State v. Broderick

Decision Date21 June 1921
Docket NumberNo. 34148.,34148.
PartiesSTATE v. BRODERICK.
CourtIowa Supreme Court

OPINION TEXT STARTS HERE

Appeal from District Court, Woodbury County; C. C. Hamilton, Judge.

Verdict of jury finding defendant guilty of the crime of receiving stolen property. Defendant entered a special plea of former jeopardy by virtue of an acquittal on an indictment charging breaking and entering based on the same transaction. From the ruling of the court on the special plea and the judgment entered on the verdict, defendant appeals. Affirmed.T. P. Cleary and C. R. Jones, both of Sioux City, for appellant.

Ben. J. Gibson, Atty. Gen., B. J. Flick, Asst. Atty. Gen., and O. T. Naglestad, Co. Atty., of Sioux City, for the State.

DE GRAFF, J.

Former jeopardy is an ancient and venerable plea and is imbedded in the fundamentals of the common law. Coke expressed it, “Nemo debet bis puniri pro uno delicto.” Modern constitutions and statutes declare it, “No person shall, after acquittal, be tried for the same offense,” and “A conviction or acquittal by a judgment upon a verdict shall bar another prosecution for the same offense.” Constitution Iowa, art. 1, § 12; section 5339, Code of Iowa.

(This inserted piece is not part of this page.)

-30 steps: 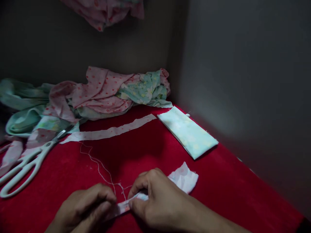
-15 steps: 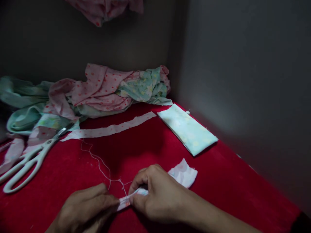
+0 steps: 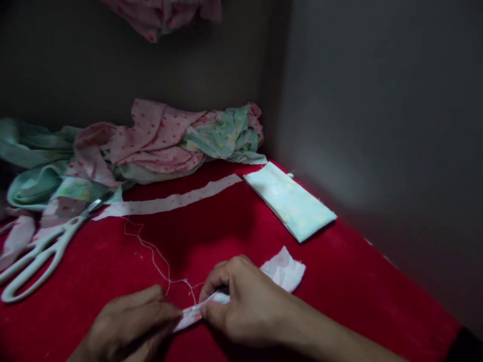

A court should so apply this guaranty as to protect the citizen from vexatious criminal procedure and at the same time not defeat the primary purpose of our penal law, which, apart from its reformatory aspect, has in view the twofold aim of protecting society and deterring criminal acts.

In the case at bar there is presented this question: Does an acquittal of the defendant on an indictment for the offense of breaking and entering a building constitute a bar to a prosecution on an indictment against him for receiving stolen property, it being conceded that the goods, chattels, and merchandise alleged to have been received by the defendant resulted from a larceny of said goods and chattels from the building so broken and entered?

“When a defendant has been convicted or acquitted upon an indictment for an offense consisting of different degrees, the conviction or acquittal shall be a bar to another indictment for the offense charged in the former or for any lower degree of that offense, or for an offense necessarily included therein.” Code, § 5340.

It is apparent that the offense of receiving stolen property is not a lower degree of the offense of breaking and entering a building, nor is it an offense necessarily included therein.

It is well established that an act may constitute two or more crimes for which the perpetrator may be lawfully indicted and punished. A conspiracy to commit murder may involve evidence sufficient to base a prosecution, not only for the crime of conspiracy, but also for murder, if a homicide resulted. An acquittal of larceny is not a bar to a prosecution for burglary or for breaking and entering with intent to commit larceny. State v. Ingalls et al., 98 Iowa, 729, 68 N. W. 445.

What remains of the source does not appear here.